**Task statement:** Below are records; reply with nothing but the number of lines in them that contain "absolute".

**Given data:**
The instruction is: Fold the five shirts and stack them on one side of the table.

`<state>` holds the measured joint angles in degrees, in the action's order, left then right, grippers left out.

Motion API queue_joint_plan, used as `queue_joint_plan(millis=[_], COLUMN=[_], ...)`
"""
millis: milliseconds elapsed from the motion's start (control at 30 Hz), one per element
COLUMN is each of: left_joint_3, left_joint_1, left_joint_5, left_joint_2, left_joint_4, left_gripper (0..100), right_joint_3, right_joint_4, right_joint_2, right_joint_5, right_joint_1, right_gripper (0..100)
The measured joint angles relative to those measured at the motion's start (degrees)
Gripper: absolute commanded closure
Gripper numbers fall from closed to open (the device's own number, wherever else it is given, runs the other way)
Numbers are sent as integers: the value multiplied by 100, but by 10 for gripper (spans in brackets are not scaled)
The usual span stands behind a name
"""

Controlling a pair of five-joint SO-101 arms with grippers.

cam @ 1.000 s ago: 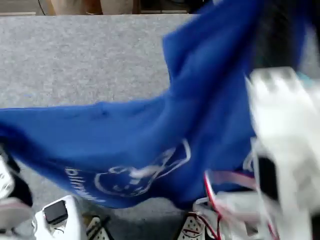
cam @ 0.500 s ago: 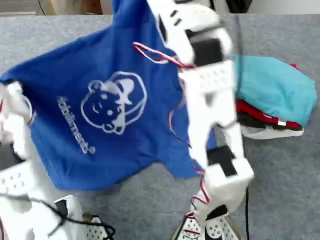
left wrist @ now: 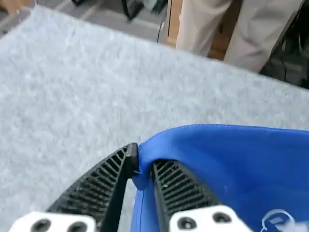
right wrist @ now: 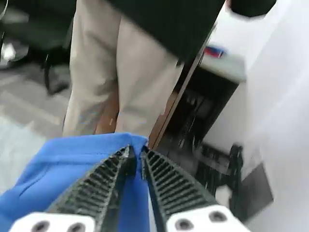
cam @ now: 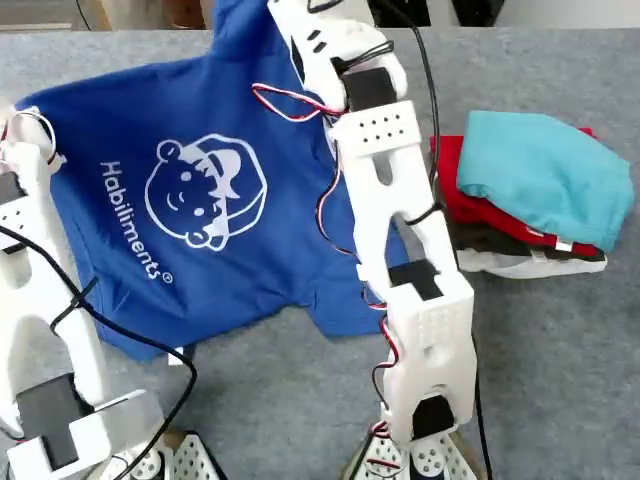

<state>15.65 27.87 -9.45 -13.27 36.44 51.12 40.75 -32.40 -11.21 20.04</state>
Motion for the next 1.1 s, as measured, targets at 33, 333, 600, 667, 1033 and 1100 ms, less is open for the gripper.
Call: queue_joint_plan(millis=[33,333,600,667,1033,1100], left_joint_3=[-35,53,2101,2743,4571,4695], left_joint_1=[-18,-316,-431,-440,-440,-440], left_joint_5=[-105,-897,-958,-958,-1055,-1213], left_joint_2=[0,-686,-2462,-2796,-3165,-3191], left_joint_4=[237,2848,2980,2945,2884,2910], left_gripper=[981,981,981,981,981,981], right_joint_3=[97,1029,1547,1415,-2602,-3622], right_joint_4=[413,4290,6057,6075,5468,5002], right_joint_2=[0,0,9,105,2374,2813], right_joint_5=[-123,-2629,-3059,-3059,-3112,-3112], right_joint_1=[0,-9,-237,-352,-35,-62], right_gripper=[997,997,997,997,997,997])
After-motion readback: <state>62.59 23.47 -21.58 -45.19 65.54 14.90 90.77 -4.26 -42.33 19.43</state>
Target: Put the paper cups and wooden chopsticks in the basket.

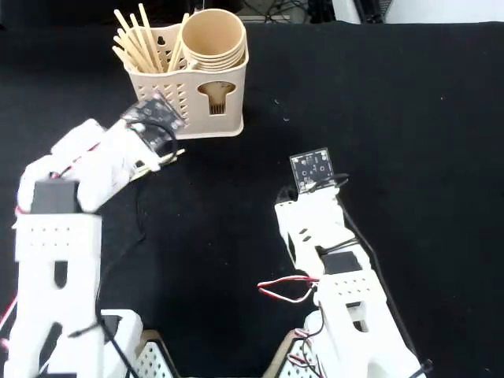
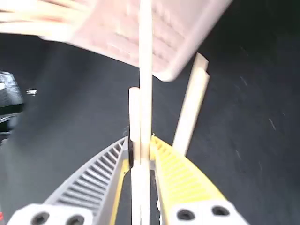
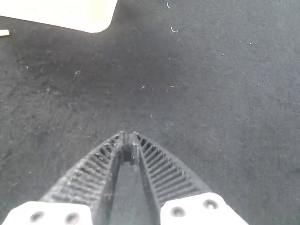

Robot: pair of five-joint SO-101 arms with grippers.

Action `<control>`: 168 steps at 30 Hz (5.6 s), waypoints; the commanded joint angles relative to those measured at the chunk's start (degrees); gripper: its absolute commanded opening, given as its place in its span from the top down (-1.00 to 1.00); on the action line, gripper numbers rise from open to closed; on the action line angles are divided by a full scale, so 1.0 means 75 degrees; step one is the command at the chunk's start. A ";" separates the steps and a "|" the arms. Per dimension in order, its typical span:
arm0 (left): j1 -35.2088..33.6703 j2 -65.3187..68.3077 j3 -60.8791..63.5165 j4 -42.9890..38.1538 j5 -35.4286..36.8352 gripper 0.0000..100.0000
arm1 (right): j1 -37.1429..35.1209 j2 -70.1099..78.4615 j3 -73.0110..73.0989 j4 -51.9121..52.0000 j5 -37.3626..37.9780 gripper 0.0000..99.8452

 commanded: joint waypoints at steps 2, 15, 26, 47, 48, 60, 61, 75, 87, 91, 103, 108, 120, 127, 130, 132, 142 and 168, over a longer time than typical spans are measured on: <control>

**The completed task:** 2